*ABOUT THIS EXERCISE*.
Lines containing the word "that" are to be copied from the data below.

*AVAILABLE DATA*.
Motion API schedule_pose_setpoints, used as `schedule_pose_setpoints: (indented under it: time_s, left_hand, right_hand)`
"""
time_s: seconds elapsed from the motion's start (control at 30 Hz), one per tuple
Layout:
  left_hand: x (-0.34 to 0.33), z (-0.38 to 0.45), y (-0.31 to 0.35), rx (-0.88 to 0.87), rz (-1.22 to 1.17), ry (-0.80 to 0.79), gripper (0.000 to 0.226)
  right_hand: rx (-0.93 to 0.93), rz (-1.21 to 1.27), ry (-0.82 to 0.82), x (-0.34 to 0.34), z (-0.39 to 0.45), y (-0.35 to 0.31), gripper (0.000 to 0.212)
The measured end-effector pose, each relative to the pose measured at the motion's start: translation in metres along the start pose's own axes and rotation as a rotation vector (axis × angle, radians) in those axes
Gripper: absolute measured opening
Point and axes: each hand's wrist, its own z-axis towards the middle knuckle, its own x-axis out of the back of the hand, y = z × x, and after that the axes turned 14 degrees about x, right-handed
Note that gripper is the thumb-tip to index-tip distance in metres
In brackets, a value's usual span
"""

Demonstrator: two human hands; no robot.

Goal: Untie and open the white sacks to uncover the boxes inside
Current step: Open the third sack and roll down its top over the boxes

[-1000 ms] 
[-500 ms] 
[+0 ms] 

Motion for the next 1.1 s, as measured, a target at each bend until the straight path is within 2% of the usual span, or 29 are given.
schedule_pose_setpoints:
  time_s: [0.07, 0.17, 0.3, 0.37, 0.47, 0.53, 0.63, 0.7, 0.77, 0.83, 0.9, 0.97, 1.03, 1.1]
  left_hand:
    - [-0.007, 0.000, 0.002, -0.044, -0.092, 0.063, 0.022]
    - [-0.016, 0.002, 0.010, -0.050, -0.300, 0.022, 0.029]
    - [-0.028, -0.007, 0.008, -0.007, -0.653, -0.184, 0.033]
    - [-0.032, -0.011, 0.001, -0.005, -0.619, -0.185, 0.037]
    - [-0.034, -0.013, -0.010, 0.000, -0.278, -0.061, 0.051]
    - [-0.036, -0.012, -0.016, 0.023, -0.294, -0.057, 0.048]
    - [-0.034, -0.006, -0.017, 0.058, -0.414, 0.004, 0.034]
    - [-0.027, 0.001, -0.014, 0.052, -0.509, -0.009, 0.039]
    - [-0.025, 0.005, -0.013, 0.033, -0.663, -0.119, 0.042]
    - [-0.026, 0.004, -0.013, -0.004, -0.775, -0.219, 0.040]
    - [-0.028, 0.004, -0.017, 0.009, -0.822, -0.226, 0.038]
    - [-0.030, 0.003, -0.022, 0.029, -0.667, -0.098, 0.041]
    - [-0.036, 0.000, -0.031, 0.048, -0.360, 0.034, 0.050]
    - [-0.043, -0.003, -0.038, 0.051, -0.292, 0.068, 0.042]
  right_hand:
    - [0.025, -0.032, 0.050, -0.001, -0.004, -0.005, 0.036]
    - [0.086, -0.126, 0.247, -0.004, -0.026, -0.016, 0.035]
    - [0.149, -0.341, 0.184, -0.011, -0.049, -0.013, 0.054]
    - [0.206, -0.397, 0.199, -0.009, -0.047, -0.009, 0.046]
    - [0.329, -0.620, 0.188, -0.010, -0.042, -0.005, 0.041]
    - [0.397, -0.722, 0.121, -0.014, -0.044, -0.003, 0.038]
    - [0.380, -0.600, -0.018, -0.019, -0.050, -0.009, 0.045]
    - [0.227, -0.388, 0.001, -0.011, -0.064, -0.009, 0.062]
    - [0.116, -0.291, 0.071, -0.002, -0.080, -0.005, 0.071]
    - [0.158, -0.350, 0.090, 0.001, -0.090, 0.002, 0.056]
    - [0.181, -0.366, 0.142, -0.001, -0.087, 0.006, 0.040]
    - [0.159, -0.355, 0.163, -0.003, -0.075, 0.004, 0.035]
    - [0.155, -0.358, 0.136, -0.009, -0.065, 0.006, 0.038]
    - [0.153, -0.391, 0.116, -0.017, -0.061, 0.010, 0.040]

*EXERCISE RESULT*.
Point and axes: each hand's wrist, its own z-axis towards the middle knuckle, its own x-axis out of the back of the hand, y = z × x, and after that the axes turned 14 degrees about x, right-handed
Note that gripper is the thumb-tip to index-tip distance in metres

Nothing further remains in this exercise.